Single by Lloyd featuring Lil Wayne

from the album Street Love
- Released: October 23, 2006
- Genre: R&B; hip-hop;
- Length: 4:33
- Label: The Inc., Sho'nuff, Universal
- Songwriters: Lloyd Polite, Dwayne Carter, Jasper Cameron, Gary Kemp, Maurice Sinclair, J. Pilkington
- Producers: Big Reese, Jasper Cameron

Lloyd singles chronology
| "Southside (Remix)" (2004) | "You" (2006) | "Get It Shawty" (2007) |

Lil Wayne singles chronology
| "You Know What" (2006) | "You" (2006) | "Make It Rain" (2006) |

= You (Lloyd song) =

"You" is a song by American R&B singer Lloyd, featuring rapper Lil Wayne. It was the lead single from Lloyd's sophomore studio album, Street Love (2007). "You" was produced by Big Reese and Jasper Cameron, and recorded in their basement. Lloyd himself reportedly leaked the track to an Atlanta radio station with the intention to receive airplay. Originally, the single featured Atlanta rapper Tango Redd, who was replaced with Lil Wayne before the official release. Notably, the chorus of "You" features an interpolation of Spandau Ballet's "True" (1983).
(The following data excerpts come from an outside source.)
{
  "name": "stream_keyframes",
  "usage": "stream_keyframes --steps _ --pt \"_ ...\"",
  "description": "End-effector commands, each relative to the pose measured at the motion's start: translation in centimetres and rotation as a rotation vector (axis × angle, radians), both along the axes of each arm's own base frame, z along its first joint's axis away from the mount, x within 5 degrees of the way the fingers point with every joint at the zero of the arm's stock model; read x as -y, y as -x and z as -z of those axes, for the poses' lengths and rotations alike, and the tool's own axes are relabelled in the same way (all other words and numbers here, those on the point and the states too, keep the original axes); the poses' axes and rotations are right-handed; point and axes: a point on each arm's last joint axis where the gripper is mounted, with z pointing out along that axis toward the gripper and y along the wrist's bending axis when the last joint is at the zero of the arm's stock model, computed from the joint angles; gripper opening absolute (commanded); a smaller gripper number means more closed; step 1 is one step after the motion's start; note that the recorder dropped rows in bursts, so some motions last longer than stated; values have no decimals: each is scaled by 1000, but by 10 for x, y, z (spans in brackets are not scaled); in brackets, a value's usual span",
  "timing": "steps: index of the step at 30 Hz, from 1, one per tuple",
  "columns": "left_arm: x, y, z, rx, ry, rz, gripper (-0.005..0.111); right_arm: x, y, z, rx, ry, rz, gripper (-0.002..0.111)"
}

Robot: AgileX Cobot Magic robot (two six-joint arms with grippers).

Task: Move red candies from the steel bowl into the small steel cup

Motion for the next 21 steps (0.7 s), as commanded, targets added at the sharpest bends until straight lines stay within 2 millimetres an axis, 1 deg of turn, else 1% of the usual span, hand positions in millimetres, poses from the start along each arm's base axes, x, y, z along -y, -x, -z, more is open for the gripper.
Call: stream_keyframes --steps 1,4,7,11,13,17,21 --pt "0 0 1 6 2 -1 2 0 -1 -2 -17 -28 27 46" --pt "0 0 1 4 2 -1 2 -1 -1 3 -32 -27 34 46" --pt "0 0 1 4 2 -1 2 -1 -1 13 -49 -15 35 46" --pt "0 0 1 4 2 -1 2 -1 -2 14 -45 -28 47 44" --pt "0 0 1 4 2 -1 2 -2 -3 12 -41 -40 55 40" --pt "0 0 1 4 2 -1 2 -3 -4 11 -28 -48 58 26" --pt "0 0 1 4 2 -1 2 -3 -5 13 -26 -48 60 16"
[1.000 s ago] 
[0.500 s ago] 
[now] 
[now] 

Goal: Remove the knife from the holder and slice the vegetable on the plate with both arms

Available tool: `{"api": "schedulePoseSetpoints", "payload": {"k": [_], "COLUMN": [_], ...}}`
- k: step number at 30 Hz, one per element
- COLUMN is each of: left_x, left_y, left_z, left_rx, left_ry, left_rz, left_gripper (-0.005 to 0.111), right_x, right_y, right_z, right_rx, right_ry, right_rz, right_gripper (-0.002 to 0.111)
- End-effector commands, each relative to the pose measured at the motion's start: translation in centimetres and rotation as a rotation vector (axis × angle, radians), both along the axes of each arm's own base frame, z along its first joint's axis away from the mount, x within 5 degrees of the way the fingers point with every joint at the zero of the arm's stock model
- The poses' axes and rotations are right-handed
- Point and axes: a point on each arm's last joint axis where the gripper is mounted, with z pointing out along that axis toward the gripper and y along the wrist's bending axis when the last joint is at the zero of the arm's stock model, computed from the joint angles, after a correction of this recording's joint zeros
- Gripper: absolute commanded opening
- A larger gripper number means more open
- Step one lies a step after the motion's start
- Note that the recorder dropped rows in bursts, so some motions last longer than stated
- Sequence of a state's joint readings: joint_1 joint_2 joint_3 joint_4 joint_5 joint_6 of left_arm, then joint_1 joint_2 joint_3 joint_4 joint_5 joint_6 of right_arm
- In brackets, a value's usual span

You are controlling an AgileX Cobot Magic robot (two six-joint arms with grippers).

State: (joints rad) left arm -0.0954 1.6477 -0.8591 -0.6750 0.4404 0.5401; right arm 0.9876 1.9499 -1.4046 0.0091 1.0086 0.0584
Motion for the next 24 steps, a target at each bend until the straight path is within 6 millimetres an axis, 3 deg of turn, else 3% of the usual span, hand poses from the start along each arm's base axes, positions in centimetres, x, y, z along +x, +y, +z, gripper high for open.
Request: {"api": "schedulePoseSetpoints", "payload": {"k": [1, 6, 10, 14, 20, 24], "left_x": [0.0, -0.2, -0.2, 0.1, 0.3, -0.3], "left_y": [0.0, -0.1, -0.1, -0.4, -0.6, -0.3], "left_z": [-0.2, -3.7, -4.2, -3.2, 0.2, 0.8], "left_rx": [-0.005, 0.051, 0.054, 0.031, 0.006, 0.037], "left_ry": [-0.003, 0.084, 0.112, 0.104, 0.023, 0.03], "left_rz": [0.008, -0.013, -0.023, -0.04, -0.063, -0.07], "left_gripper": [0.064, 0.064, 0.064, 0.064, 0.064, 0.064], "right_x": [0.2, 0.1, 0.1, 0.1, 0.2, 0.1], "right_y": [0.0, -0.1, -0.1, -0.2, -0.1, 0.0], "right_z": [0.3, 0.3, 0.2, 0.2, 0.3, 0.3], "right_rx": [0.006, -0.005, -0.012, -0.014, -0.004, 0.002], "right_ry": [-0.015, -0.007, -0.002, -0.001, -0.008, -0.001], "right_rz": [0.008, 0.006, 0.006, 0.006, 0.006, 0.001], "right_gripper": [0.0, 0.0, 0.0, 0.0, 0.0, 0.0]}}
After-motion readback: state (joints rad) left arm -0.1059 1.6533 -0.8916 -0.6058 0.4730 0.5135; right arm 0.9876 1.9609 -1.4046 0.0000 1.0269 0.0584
On February 17, 2007, "You" became Lloyd's first, and Lil Wayne's second, Top 10 single on the U.S. Billboard Hot 100, charting at No. 9 and becoming a radio favorite. The song also reached the No. 1 spot on Billboard's Hot R&B/Hip-Hop Songs chart, becoming both Lloyd and Lil Wayne's first number-one single on that chart. On the UK Singles Chart, the single debuted on May 28, 2007, at No. 66 on download sales alone, before rising to the No. 45 position.

==Critical reception==
Rolling Stone listed "You" as the 83rd best R&B song of the 21st century.

==Music video==
The music video (Directed by Fat Cats) features D. Woods, former member of the girl group Danity Kane and Amanda Saintana Ceus, as the leading lady. The video was inducted into the U.S. BET 106 & Park video hall of fame, after spending sixty-five days on the countdown, thirty-four of which were at number one.

==Remixes==
The official remix (titled "I Want You (Remix)", track #15, on the album) features rappers André 3000 (of Outkast) and Nas, with two previously unheard verses by Lloyd. On the remix's leaked radio version, Lloyd's second verse from the original version of the song is heard after the chorus rather than the newly recorded verse from the album.

==Charts==

===Weekly charts===

| Chart (2006–2007) | Peak position |
|---|---|
| New Zealand (Recorded Music NZ) | 25 |
| Scottish Singles Sales (Official Charts) | 73 |
| UK Singles (Official Charts) | 45 |
| UK Hip Hop/R&B (Official Charts) | 9 |
| US Billboard Hot 100 | 9 |
| US Hot R&B/Hip-Hop Songs (Billboard) | 1 |
| US Pop Airplay (Billboard) | 21 |
| US Rhythmic Airplay (Billboard) | 1 |

===Year-end charts===

| Chart (2007) | Position |
|---|---|
| US Billboard Hot 100 | 40 |
| US Hot R&B/Hip-Hop Songs (Billboard) | 6 |
| US Rhythmic (Billboard) | 7 |

==Certifications==

Certifications for "You"
| Region | Certification | Certified units/sales |
| Canada (Music Canada) | 2× Platinum | 160,000^{‡} |
| New Zealand (RMNZ) | 3× Platinum | 90,000^{‡} |
| United Kingdom (BPI) | Platinum | 600,000^{‡} |
| United States (RIAA) | 4× Platinum | 4,000,000^{‡} |
^{‡} Sales+streaming figures based on certification alone.